VATS procedures are done using either conventional surgical instruments or laparoscopic instruments. Unlike with laparoscopy, carbon dioxide insufflation is not generally required in VATS due to the inherent rigidity of the thoracic cage. However, lung deflation on the side of the operated chest is a must to be able to visualize and pass instruments into the thorax; this is usually effected with a double-lumen endotracheal tube that allows for single-lung ventilation, or a one-side bronchial occlusion delivered via a standard single-lumen tracheal tube.

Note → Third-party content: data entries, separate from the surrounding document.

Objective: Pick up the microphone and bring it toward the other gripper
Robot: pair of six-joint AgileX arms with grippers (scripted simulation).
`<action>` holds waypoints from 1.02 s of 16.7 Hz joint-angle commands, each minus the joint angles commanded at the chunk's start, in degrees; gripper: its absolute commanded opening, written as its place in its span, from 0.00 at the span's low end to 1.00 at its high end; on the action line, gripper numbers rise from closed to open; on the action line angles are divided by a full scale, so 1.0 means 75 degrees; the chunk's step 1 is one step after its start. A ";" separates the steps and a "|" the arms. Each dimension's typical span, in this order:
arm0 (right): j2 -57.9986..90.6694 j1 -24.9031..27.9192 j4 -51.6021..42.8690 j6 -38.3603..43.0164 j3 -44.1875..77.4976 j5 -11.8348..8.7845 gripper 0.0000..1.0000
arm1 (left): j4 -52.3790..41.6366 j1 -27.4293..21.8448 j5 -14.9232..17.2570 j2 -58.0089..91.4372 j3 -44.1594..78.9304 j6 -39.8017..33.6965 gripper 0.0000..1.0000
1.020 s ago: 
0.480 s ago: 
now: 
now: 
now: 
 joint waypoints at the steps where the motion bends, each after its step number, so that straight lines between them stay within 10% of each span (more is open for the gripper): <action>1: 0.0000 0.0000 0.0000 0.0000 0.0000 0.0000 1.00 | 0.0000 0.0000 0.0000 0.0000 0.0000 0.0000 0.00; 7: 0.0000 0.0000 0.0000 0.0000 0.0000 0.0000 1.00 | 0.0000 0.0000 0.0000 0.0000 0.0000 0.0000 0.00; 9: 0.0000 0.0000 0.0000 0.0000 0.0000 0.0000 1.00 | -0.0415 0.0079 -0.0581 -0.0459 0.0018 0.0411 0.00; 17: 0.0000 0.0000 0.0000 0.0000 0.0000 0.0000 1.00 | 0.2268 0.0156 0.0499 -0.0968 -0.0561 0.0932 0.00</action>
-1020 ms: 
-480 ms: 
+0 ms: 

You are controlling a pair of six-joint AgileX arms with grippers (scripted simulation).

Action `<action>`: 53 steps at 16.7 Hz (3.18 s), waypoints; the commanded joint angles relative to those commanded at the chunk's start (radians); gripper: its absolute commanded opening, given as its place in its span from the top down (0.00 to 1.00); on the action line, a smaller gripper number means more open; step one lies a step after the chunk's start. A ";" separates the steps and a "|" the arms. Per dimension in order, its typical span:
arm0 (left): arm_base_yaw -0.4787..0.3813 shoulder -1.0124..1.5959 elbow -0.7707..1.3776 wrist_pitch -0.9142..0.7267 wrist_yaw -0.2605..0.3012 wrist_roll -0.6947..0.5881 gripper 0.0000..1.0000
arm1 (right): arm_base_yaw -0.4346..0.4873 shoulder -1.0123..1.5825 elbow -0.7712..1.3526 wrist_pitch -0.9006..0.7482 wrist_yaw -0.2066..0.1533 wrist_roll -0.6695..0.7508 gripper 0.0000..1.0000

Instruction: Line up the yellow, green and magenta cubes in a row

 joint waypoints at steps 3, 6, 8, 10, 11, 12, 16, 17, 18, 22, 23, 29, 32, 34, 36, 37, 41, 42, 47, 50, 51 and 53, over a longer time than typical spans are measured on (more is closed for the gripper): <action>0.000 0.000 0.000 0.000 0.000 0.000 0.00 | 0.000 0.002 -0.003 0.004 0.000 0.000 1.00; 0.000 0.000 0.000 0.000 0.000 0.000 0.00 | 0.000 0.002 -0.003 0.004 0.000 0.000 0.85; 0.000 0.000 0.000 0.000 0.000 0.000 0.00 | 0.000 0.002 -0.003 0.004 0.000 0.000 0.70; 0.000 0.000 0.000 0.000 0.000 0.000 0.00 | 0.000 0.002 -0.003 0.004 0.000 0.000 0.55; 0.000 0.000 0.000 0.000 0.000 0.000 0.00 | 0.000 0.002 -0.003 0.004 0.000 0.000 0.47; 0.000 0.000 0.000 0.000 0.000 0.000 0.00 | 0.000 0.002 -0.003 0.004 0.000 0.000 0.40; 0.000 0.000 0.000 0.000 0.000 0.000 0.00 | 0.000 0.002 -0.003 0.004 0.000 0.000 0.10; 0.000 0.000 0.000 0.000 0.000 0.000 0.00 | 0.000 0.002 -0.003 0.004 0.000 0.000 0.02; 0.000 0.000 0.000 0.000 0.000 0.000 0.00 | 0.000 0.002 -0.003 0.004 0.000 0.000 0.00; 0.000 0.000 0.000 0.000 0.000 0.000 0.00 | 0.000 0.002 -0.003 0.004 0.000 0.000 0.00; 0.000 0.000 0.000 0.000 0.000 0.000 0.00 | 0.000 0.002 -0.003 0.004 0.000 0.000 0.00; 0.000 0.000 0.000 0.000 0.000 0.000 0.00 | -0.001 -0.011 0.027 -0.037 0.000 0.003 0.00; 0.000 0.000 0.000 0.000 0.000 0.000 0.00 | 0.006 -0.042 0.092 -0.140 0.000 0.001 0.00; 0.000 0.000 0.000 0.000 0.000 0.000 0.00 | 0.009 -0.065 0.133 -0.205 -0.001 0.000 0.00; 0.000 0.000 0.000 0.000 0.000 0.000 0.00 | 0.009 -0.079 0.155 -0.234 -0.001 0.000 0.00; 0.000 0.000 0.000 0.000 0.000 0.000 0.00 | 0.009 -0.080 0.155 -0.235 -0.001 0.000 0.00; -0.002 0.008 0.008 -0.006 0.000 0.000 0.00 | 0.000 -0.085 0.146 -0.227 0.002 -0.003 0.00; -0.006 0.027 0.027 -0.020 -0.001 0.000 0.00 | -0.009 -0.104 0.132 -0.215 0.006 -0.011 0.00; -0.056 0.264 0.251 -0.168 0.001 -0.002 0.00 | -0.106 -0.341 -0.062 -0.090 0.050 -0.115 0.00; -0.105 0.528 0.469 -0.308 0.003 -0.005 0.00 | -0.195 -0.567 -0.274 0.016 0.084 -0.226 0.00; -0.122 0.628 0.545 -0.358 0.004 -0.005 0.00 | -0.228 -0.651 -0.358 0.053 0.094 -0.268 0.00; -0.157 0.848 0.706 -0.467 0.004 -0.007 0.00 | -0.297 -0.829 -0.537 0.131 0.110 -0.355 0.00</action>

Propensity score matching (PSM) and multivariate Cox proportional risk models were used to evaluate the perioperative outcomes and survival rates of patients undergoing open and VATS for thymic carcinomas and thymic neuroendocrine tumors at the Second Affiliated Hospital of Air Force Military Medical University Hospital, between 2009 and 2018.

Of the total 126 cases of TCs and TNETs, VATS treatment was used in 39 (30.9%). Advanced age and Masaoka-Koga staging were found to be independent prognostic factors for both TCs and TNETs, through a multifactorial Cox regression analysis. There was no significant difference in survival between the VATS and open groups before and after PSM; however, the VATS group had better perioperative-related indicators. There were no significant differences between the groups in terms of mortality at 30 days, mortality at 90 days, R0 resection rate, and 5-year survival rate (67.5% vs. 58.5% [P = 0.260] in the VATS group compared to the open group, in a PSM analysis of the 27 VATS and 27 open groups). Compared to the open group, the VATS group had a shorter length of hospital stay (13 days vs. 16 days, P = 0.015), a shorter level I care (0 days vs. 1 day, P = 0.016), and less intraoperative bleeding (50 mL vs. 300 mL, P < 0.001).

In this single-center retrospective study of thymic carcinomas and thymic neuroendocrine tumors, survival rates were comparable between the VATS group and the open group, and the VATS group showed improved perioperative-related parameters ¹⁾

In conclusion, the study suggests that VATS and open surgery for thymic carcinomas and thymic neuroendocrine tumors offer comparable survival rates, with the VATS approach demonstrating better perioperative outcomes. However, the study's sample size and potential selection biases should be considered when interpreting the findings. Further research, potentially with a larger, more diverse cohort and longer follow-up, could help strengthen the evidence for the use of VATS in these cases.

The trend toward the use of minimally invasive procedures with endoscopic visualization of the thoracic cavity in thoracic spine surgery has evolved. It is difficult to develop a new set of visuomotor skills unique to endoscopic procedures and understand the three-dimensional (3D) anatomy while performing a two-dimensional (2D) imaging procedure. Adding image guidance would have a positive impact on these procedures, making them safer and more precise.

Hur et al, report the results of 10 patients who underwent diskectomy for Thoracic Disk Herniations (TDH) using VATS assisted by an O-arm-based navigation system and describe the surgical technique. The average duration of the symptoms was 2.8 years; average operation time, 326.9 minutes; and average additional time required for the image guidance surgery using the O-arm-based navigation, ∼ 29.4 minutes. No complications occurred during the surgical procedure or the immediate postoperative period. The advantages of using navigational assistance during the surgical procedure include better visualization of the operative field, more accurate surgical planning, and optimization of the surgical approach involving the establishment of the correct drilling trajectory and safe decompression of the spinal cord, as well as the possibility of intraoperative control of bone resection ²⁾.